6) Era pequena sim, a sereia




Todo mundo sabe que nasce uma sereia quando uma duas-pernas olha o horizonte tocando o mar e, em câmera lenta, chora por um amor impossível. O que ninguém sabe é que uma sereia sentada no rochedo, já sem a sua cauda, não tem mais um lugar para voltar. No mundo dos humanos ela foi rejeitada pelo único elo com aquele povo, o marinheiro que ela salvou do naufrágio. 

No mar, o albatroz não a reconhece sem o furta-cor do seu antigo rabo de peixe. Suas súplicas para a onda grande esmaga-la são em vão. Não se mata uma ilusão senão com a brutalidade da sua verdade.
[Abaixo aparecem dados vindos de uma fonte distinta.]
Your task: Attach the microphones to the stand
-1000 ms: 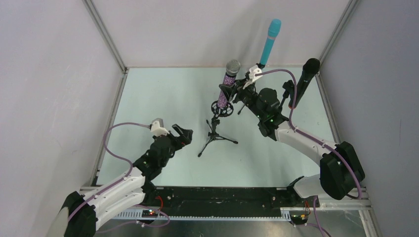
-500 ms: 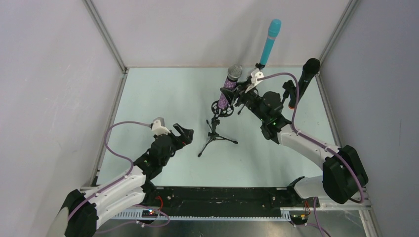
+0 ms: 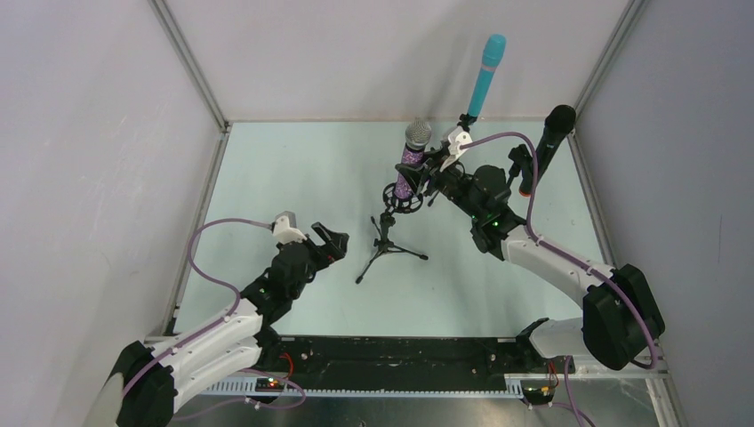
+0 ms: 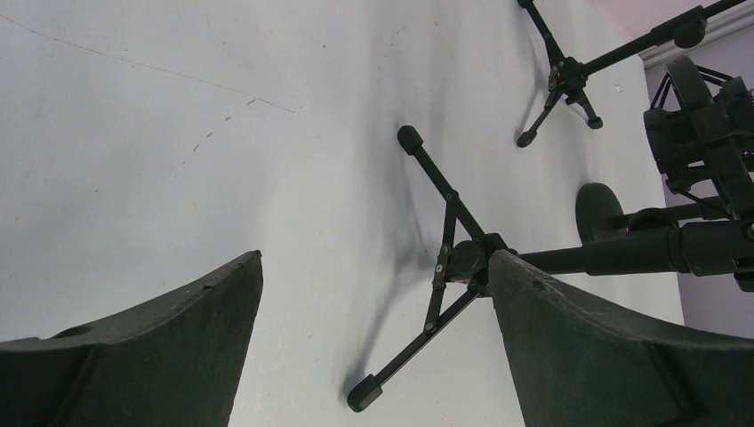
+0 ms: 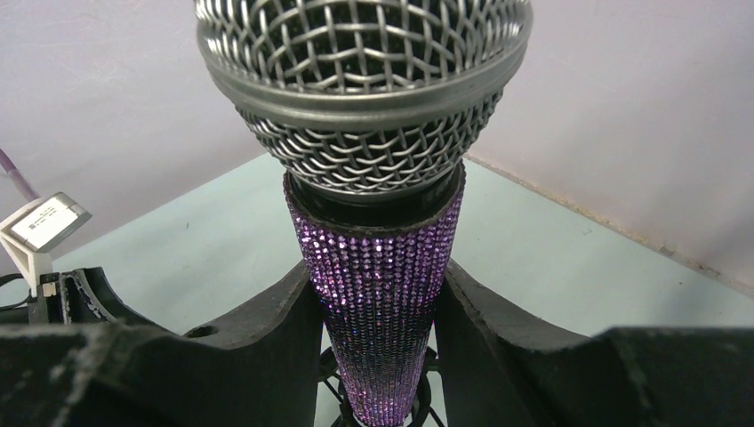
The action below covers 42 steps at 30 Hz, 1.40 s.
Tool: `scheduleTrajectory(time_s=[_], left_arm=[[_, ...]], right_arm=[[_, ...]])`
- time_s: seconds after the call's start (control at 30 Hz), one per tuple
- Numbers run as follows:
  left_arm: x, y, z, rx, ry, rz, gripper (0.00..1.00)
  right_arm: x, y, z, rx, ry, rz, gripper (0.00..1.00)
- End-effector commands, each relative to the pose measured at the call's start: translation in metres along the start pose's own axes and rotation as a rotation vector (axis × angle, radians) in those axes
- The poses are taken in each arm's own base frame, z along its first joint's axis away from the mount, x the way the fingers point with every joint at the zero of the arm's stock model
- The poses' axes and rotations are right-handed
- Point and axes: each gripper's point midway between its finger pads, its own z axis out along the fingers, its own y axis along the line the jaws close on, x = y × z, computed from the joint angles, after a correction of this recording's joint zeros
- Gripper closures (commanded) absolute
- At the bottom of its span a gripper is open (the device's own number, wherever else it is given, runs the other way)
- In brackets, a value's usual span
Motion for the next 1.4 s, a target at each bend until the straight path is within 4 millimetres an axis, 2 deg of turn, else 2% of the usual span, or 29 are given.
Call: scheduleTrajectory(time_s=[0.0, 0.4, 0.7, 1.0, 1.13, 1.37], left_arm=[[-0.015, -0.016, 0.0, 0.031, -0.03, -0.042, 0.0], [-0.015, -0.015, 0.0, 0.025, -0.033, -0.041, 0.0], [-0.015, -0.014, -0.001, 0.022, -0.033, -0.039, 0.0], [-0.024, -0.017, -0.003, 0.029, -0.065, -0.038, 0.0], [-0.034, -0.024, -0.007, 0.05, -0.092, -0.027, 0.0], [-0.052, -0.054, -0.015, 0.157, -0.104, 0.113, 0.0]], right_arm=[[-0.016, -0.001, -0.002, 0.014, -0.046, 0.017, 1.0], [0.007, -0.017, 0.003, 0.073, 0.002, 0.084, 1.0], [0.025, -0.018, 0.009, 0.064, 0.033, 0.111, 1.0], [0.054, -0.018, 0.011, 0.058, 0.109, 0.133, 1.0], [0.066, -0.018, 0.01, 0.058, 0.144, 0.14, 1.0], [0.077, -0.02, 0.007, 0.073, 0.155, 0.149, 1.0]])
A história da sereia não é um conto de amor. É um conto de relacionamentos abusivos, no qual uma mulher perde todas as referências que a enraizariam na vida. Se foi estuprada e culpabilizada por quem deveria defendê-la, para onde ela volta? Para antes do estupro ou para falta de um porto seguro?

Se amou e se relacionou com alguém violento, o que ela acha que é amor? Será mesmo que era tesão as transas depois das brigas, ou era medo? Medo de não ter mais para onde ir dentro e fora de si?

Uma sereia e seu rabo de peixe contam duas histórias, uma humana e outra escondida. A feiticeira pediu sua voz em troca das pernas. “Não conte nada a ninguém, vai destruir o casamento da sua irmã.” “Tem certeza ou tá delirando?”. “O que você fez para atrair isso?”. “É melhor não contar nada para ninguém, senão eu te mato”... Ou os pais ficam mudo diante dos relatos de sua filha pequena ou filho.

A história da sereia tem outro fim se ela tem voz, tem irmãs e irmãos e tem para onde ir.